• **Work instructions**: Here is a listing. Reproduce it exactly.

• **Data supplied**:
*-*-*
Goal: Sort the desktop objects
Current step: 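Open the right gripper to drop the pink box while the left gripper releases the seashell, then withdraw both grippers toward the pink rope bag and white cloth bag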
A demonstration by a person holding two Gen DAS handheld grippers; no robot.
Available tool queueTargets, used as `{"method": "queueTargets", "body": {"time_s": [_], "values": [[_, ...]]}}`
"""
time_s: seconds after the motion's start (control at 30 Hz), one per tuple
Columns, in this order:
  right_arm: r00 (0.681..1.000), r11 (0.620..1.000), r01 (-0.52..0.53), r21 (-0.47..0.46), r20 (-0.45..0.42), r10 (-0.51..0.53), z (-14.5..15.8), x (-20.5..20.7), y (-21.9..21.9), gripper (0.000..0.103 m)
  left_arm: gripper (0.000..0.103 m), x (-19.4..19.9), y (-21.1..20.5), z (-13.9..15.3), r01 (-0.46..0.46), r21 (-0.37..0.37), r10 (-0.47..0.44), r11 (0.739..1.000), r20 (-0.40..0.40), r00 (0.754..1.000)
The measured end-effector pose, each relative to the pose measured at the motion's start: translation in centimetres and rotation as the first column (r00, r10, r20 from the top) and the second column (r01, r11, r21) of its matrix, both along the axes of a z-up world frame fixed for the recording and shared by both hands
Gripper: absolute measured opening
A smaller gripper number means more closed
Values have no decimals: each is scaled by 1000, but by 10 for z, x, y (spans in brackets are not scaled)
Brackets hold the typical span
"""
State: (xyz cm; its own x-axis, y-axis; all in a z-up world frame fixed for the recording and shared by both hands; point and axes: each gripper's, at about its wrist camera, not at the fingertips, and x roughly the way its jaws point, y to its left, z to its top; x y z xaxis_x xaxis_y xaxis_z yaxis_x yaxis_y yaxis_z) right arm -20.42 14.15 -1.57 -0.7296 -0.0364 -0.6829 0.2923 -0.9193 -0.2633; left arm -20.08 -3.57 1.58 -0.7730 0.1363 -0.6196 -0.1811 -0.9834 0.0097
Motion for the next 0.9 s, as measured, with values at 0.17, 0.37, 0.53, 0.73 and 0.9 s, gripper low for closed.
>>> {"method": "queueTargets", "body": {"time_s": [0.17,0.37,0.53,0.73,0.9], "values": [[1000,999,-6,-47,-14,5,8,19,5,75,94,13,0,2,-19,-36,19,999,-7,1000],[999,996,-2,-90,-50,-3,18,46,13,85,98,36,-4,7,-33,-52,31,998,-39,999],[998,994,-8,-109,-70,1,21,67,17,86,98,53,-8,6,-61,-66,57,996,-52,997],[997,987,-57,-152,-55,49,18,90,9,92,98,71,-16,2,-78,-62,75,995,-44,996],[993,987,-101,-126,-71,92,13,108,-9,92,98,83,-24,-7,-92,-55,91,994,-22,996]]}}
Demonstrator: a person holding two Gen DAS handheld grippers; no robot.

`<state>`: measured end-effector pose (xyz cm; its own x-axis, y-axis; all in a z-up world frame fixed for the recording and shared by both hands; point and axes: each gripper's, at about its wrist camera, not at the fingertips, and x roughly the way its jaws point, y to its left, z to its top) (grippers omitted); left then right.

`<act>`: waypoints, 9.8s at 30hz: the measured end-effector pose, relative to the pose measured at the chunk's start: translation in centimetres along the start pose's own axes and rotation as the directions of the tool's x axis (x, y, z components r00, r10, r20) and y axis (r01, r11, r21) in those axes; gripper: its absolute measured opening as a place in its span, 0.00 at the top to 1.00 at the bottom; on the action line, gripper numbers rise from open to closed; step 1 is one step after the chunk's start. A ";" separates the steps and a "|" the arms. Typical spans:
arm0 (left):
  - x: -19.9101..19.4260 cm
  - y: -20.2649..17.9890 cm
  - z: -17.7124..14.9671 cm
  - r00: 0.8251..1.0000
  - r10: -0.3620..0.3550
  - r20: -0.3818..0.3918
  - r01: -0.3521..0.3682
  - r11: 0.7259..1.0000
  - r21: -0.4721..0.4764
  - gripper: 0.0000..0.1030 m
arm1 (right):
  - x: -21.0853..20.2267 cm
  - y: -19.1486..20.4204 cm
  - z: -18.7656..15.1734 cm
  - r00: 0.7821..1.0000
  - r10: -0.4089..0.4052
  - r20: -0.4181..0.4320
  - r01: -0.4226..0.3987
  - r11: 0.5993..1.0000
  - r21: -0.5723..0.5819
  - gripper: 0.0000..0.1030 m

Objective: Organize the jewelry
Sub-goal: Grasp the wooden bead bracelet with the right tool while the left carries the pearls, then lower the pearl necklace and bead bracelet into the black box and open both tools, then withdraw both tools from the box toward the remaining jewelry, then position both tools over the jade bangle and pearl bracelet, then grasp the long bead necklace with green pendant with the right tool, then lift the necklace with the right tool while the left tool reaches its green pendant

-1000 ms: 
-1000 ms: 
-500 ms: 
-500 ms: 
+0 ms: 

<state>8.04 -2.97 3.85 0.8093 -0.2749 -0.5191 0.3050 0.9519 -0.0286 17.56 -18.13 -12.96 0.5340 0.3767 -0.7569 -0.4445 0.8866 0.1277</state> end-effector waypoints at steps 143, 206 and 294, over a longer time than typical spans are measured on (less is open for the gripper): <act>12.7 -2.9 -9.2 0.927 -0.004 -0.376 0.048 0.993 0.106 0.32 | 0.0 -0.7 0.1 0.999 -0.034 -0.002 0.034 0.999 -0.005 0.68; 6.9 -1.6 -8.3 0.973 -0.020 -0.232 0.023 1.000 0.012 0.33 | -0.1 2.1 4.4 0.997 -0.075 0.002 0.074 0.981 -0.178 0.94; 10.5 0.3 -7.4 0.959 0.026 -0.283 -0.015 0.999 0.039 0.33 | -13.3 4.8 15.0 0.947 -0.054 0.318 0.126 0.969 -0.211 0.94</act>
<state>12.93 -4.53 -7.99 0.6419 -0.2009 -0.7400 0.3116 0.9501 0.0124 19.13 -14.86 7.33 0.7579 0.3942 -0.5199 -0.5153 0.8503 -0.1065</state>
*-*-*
• **Solved exercise**:
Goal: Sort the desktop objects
Current step: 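Open the right gripper to drop the pink box while the left gripper releases the seashell, then withdraw both grippers toward the pink rope bag and white cloth bag
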A demonstration by a person holding two Gen DAS handheld grippers; no robot.
Available tool queueTargets, used as `{"method": "queueTargets", "body": {"time_s": [_], "values": [[_, ...]]}}`
"""
time_s: seconds after the motion's start (control at 30 Hz), one per tuple
Columns, in this order:
  right_arm: r00 (0.681..1.000), r11 (0.620..1.000), r01 (-0.52..0.53), r21 (-0.47..0.46), r20 (-0.45..0.42), r10 (-0.51..0.53), z (-14.5..15.8), x (-20.5..20.7), y (-21.9..21.9), gripper (0.000..0.103 m)
  left_arm: gripper (0.000..0.103 m), x (-19.4..19.9), y (-21.1..20.5), z (-13.9..15.3), r01 (-0.46..0.46), r21 (-0.37..0.37), r10 (-0.47..0.44), r11 (0.739..1.000), r20 (-0.40..0.40), r00 (0.754..1.000)
The measured end-effector pose, each relative to the pose measured at the motion's start: translation in centimetres and rotation as the first column (r00, r10, r20 from the top) and the second column (r01, r11, r21) of its matrix, both along the axes of a z-up world frame fixed for the recording and shared by both hands
Gripper: absolute measured opening
A smaller gripper number means more closed
Values have no decimals: each is scaled by 1000, but by 10 for z, x, y (spans in brackets are not scaled)
Brackets hold the typical span
"""
State: (xyz cm; its own x-axis, y-axis; all in a z-up world frame fixed for the recording and shared by both hands; point and axes: each gripper's, at about its wrist camera, not at the fingertips, and x roughly the way its jaws point, y to its left, z to its top; x y z xaxis_x xaxis_y xaxis_z yaxis_x yaxis_y yaxis_z) right arm -20.42 14.15 -1.57 -0.7296 -0.0364 -0.6829 0.2923 -0.9193 -0.2633; left arm -20.08 -3.57 1.58 -0.7730 0.1363 -0.6196 -0.1811 -0.9834 0.0097
Motion for the next 0.9 s, as measured, with values at 0.17, 0.37, 0.53, 0.73 and 0.9 s, gripper low for closed.
>>> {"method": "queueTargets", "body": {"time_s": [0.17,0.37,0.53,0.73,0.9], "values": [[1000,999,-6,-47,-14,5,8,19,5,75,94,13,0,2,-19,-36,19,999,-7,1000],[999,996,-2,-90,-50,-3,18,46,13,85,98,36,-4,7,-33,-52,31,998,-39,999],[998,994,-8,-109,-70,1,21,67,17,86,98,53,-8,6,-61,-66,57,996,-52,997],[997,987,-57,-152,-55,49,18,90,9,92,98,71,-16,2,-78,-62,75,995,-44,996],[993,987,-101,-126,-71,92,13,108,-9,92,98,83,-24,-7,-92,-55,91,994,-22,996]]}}
Demonstrator: a person holding two Gen DAS handheld grippers; no robot.

`<state>`: measured end-effector pose (xyz cm; its own x-axis, y-axis; all in a z-up world frame fixed for the recording and shared by both hands; point and axes: each gripper's, at about its wrist camera, not at the fingertips, and x roughly the way its jaws point, y to its left, z to its top) (grippers omitted); left then right.

`<act>`: waypoints, 9.8s at 30hz: the measured end-effector pose, relative to the pose measured at the chunk's start: translation in centimetres along the start pose's own axes and rotation as the directions of the tool's x axis (x, y, z components r00, r10, r20) and y axis (r01, r11, r21) in those axes; gripper: its absolute measured opening as a place in its span, 0.00 at the top to 1.00 at the bottom; on the action line, gripper numbers rise from open to closed; step 1 is one step after the chunk's start. A ";" separates the steps and a "|" the arms. Typical spans:
arm0 (left):
  - x: -19.9101..19.4260 cm
  - y: -20.2649..17.9890 cm
  - z: -17.7124..14.9671 cm
  - r00: 0.8251..1.0000
  - r10: -0.3620..0.3550
  - r20: -0.3818..0.3918
  - r01: -0.3521..0.3682
  - r11: 0.7259..1.0000
  - r21: -0.4721..0.4764
  - gripper: 0.0000..0.1030 m
arm1 (right):
  - x: -21.0853..20.2267 cm
  - y: -19.1486..20.4204 cm
  - z: -18.7656..15.1734 cm
  - r00: 0.7821..1.0000
  - r10: -0.4089..0.4052
  - r20: -0.4181..0.4320
  - r01: -0.4226..0.3987
  - r11: 0.5993..1.0000
  - r21: -0.5723..0.5819
  - gripper: 0.0000..0.1030 m

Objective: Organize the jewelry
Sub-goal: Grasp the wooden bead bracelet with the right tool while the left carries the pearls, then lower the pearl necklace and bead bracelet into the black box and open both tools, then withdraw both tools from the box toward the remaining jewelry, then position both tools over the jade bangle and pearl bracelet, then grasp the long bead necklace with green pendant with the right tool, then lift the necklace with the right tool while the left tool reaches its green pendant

-1000 ms: 
-1000 ms: 
-500 ms: 
-500 ms: 
+0 ms: 

<state>8.04 -2.97 3.85 0.8093 -0.2749 -0.5191 0.3050 0.9519 -0.0286 17.56 -18.13 -12.96 0.5340 0.3767 -0.7569 -0.4445 0.8866 0.1277</state> end-effector waypoints at steps 143, 206 and 294, over a longer time than typical spans are measured on (less is open for the gripper): <act>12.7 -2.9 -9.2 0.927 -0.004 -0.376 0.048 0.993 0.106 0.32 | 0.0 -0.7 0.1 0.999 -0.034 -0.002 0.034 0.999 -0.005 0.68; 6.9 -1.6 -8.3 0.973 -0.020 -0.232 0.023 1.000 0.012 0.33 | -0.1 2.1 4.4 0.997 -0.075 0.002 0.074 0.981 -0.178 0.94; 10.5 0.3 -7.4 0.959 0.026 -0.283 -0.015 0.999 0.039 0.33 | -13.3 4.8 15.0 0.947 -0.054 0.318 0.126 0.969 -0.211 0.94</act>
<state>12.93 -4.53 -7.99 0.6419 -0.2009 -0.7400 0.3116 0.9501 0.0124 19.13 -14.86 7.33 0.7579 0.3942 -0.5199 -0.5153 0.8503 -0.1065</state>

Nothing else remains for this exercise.